This is who I am: A swimmer and writer driven by my own decisions and composition. I am happiest setting foot on new territory even if it feels like I’m walking on knives, like the Little Mermaid. Unknowingly, Beau spent his lifetime preparing me for suffering. It’s what he felt he had to do.
And this is what I had to do: Write a book about a doctor so fixated on losing his memory that it drove him to the brink of sanity; and, his gal who learned to swim in a sea of ambiguity. It seemed to me that writing about my life with Beau might be more instructional than a manual of how to take brain-saving supplements. The deep and terrible irony is that Beau lost many opportunities to make more memories because he was consumed with saving the ones he’d already accumulated. In the end, he remembers math better than his family.

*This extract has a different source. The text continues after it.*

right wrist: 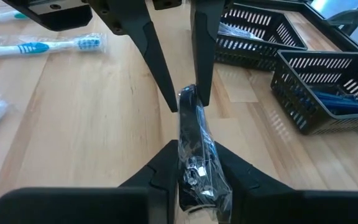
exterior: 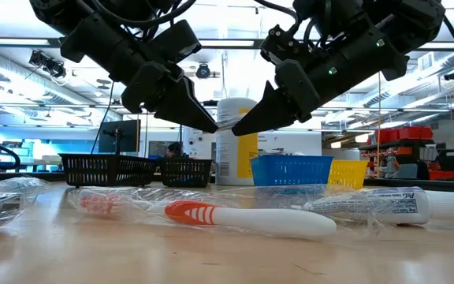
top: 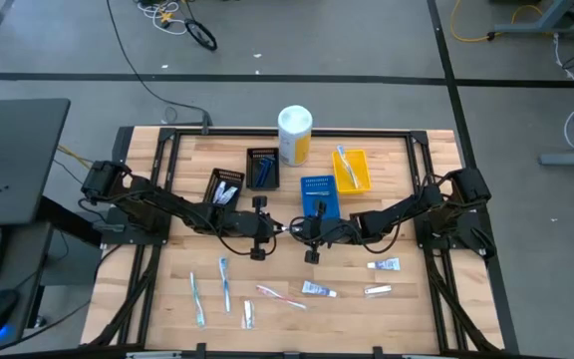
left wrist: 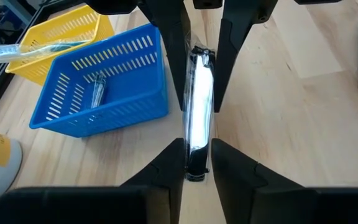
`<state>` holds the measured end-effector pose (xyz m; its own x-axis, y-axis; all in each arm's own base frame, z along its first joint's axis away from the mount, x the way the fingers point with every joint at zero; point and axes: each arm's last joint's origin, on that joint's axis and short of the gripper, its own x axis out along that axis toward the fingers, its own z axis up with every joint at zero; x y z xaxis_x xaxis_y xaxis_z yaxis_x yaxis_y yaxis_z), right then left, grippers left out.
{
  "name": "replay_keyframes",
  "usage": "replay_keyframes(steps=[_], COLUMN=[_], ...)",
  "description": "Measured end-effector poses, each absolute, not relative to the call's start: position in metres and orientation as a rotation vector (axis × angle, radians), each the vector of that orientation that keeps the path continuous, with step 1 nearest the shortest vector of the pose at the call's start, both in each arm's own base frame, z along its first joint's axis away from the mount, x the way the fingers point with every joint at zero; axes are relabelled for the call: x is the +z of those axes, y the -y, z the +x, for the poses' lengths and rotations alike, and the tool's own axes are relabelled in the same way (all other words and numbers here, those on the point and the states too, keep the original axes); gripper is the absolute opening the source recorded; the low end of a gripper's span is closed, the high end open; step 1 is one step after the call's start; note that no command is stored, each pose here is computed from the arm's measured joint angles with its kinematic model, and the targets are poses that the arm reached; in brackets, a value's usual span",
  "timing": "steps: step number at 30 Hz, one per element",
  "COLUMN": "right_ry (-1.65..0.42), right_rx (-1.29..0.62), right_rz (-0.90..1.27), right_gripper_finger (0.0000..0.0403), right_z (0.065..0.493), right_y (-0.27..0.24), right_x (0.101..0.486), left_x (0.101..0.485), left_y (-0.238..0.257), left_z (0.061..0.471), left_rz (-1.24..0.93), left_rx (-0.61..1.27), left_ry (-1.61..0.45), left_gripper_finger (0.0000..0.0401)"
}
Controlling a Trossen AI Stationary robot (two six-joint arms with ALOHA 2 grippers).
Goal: Pick & Place Travel size toiletries
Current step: Put the silver nail cutter into the blue bin
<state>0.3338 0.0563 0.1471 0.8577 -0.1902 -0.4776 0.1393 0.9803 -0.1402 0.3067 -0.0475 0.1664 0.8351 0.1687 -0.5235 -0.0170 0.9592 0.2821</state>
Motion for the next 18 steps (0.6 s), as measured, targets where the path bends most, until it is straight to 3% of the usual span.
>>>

When I visited Beau a few weeks ago, he looked at me long and hard. I sat down next to him. He stared right at me—or through me. I knew something crazy was forthcoming. He had that look. Typically he didn’t smile, though, when he was about to make a pronouncement, like when he asked me to kill him if he turned out like his father.
But Beau’s eyes were lit up and a big grin overtook his face. Does he remember me? Does he recall camping or canoeing? Does he love me?
Beau giggled and then, very purposely and slowly said, “Funny how things turn out.” I laughed with him.
Holy Vishnu, now my father gets it! Through a haze of tangled plaque, Dr. Beauregard Lee Bercaw suddenly sees his life with clarity. Perfect.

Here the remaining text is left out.